Bereits am 21. Februar 2006 wurde die Verlagerung einer Produktlinie von Hamburg, Deutschland nach Argentona, Spanien bekannt gegeben. Allen betroffenen Beschäftigten werden andere Aufgaben in Hamburg angeboten.
Im Zuge der weiteren Optimierung des Produktionsnetzwerkes wurde heute eine mögliche Schließung der Produktionsstätten in Kungsbacka/Schweden (ca. 200 Mitarbeiter) und in Almere/Niederlande (ca. 130 Mitarbeiter) angekündigt. Die dort gefertigten Produktlinien würden künftig in anderen Beiersdorf Werken in Europa hergestellt.
Gleichzeitig wurde auch eine mögliche Schließung der Läger in den Niederlanden und Belgien (ca. 70 Mitarbeiter) bekannt gegeben. Die Marktversorgung würde dann aus Deutschland erfolgen.

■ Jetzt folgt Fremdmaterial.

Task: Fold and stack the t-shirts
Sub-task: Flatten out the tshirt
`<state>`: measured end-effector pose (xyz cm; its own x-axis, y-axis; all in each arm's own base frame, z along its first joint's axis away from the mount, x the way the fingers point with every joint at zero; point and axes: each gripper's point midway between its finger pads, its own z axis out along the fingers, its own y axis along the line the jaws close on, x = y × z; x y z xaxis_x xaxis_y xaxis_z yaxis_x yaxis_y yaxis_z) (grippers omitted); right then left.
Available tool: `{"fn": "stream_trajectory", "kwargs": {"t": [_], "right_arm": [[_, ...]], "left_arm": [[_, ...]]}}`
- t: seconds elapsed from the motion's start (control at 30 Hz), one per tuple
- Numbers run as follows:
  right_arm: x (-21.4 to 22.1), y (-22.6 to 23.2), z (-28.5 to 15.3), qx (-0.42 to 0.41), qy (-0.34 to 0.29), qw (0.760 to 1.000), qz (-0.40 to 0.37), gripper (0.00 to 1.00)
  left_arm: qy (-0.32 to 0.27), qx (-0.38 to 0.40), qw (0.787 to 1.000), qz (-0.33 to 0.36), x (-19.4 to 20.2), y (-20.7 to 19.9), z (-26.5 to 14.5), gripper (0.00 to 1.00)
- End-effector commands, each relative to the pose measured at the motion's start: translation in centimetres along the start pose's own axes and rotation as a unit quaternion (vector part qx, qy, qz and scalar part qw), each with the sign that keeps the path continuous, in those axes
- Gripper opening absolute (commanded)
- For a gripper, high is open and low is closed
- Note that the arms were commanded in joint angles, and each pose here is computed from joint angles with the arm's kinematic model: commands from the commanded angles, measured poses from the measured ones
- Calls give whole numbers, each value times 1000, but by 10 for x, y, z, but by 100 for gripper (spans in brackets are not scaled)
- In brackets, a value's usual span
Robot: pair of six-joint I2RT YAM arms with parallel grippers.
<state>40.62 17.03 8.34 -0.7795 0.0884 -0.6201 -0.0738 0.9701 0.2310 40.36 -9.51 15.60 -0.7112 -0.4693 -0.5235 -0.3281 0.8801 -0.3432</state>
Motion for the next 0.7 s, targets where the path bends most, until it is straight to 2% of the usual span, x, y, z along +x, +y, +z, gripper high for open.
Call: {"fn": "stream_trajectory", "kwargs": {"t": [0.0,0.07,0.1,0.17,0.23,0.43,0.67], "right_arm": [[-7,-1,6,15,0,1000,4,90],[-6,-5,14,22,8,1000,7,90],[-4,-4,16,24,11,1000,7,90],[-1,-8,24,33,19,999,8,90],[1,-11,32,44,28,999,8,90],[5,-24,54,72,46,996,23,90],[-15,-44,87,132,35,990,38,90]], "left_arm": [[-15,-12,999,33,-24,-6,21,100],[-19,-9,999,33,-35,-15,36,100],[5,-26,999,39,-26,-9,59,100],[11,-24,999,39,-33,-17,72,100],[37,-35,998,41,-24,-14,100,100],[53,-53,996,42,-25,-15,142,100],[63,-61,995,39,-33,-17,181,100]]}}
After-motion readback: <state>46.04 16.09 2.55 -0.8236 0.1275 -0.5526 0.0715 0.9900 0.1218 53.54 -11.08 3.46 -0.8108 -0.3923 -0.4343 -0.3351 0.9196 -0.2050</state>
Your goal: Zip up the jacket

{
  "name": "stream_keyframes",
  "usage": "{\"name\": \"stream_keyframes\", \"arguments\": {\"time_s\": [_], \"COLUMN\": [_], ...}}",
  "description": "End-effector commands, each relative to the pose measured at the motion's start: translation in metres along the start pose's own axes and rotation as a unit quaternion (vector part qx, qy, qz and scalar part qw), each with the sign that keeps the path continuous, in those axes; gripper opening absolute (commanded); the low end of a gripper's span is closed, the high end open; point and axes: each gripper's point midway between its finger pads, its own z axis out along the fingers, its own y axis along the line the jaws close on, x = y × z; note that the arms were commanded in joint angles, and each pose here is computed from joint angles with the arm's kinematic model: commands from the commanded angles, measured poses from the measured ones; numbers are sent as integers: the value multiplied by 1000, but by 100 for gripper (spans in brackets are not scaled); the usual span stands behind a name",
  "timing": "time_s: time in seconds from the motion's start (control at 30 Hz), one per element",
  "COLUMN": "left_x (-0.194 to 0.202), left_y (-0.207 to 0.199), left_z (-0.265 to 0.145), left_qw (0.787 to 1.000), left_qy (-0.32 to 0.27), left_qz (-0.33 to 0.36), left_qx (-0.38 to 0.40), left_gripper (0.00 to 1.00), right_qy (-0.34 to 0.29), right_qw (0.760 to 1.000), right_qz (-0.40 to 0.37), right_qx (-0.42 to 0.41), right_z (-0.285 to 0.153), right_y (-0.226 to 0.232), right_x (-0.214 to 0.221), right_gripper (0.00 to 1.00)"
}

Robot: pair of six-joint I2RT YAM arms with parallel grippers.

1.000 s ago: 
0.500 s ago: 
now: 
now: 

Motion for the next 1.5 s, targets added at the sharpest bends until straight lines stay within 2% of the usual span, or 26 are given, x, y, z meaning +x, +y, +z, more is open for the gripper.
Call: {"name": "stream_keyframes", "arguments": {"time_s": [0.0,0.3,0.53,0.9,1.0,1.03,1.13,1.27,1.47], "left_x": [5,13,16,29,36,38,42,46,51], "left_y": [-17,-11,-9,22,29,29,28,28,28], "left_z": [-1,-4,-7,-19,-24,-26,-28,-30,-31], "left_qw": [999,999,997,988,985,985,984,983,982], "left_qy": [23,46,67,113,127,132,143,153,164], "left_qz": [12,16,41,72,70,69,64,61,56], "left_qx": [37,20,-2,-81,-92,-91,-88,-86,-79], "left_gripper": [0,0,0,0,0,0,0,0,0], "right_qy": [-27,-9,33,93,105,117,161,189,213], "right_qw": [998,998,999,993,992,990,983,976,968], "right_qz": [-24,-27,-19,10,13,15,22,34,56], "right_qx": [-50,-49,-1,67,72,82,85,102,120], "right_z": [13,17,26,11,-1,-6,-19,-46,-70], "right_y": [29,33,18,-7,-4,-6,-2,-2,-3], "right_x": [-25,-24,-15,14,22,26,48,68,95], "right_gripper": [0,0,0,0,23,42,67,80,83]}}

Die in den Ländern ansässigen Beiersdorf Gesellschaften mit ca. 400 weiteren Mitarbeitern fokussieren sich auf Marketing und Vertrieb der Beiersdorf Produkte. Gespräche mit den zuständigen örtlichen Gremien über diese geplanten Maßnahmen werden jetzt zeitgleich aufgenommen.
Wie bereits mitgeteilt, wird für jeden betroffenen Mitarbeiter eine individuelle Lösung angestrebt. Dies kann die Übernahme in die jeweilige Landesgesellschaft, einen Arbeitsplatz an einem anderen europäischen Standort, Umschulung bzw. Outplacement oder eine Abfindung nach Sozialplan bedeuten.
Die Einspareffekte der Neuausrichtung der Supply Chain liegen für den Beiersdorf Konzern bei 100 Mio. € p.a. Dieses Geld will Beiersdorf für die Entwicklung von neuen Produkten und für Investitionen in seine Marken einsetzen.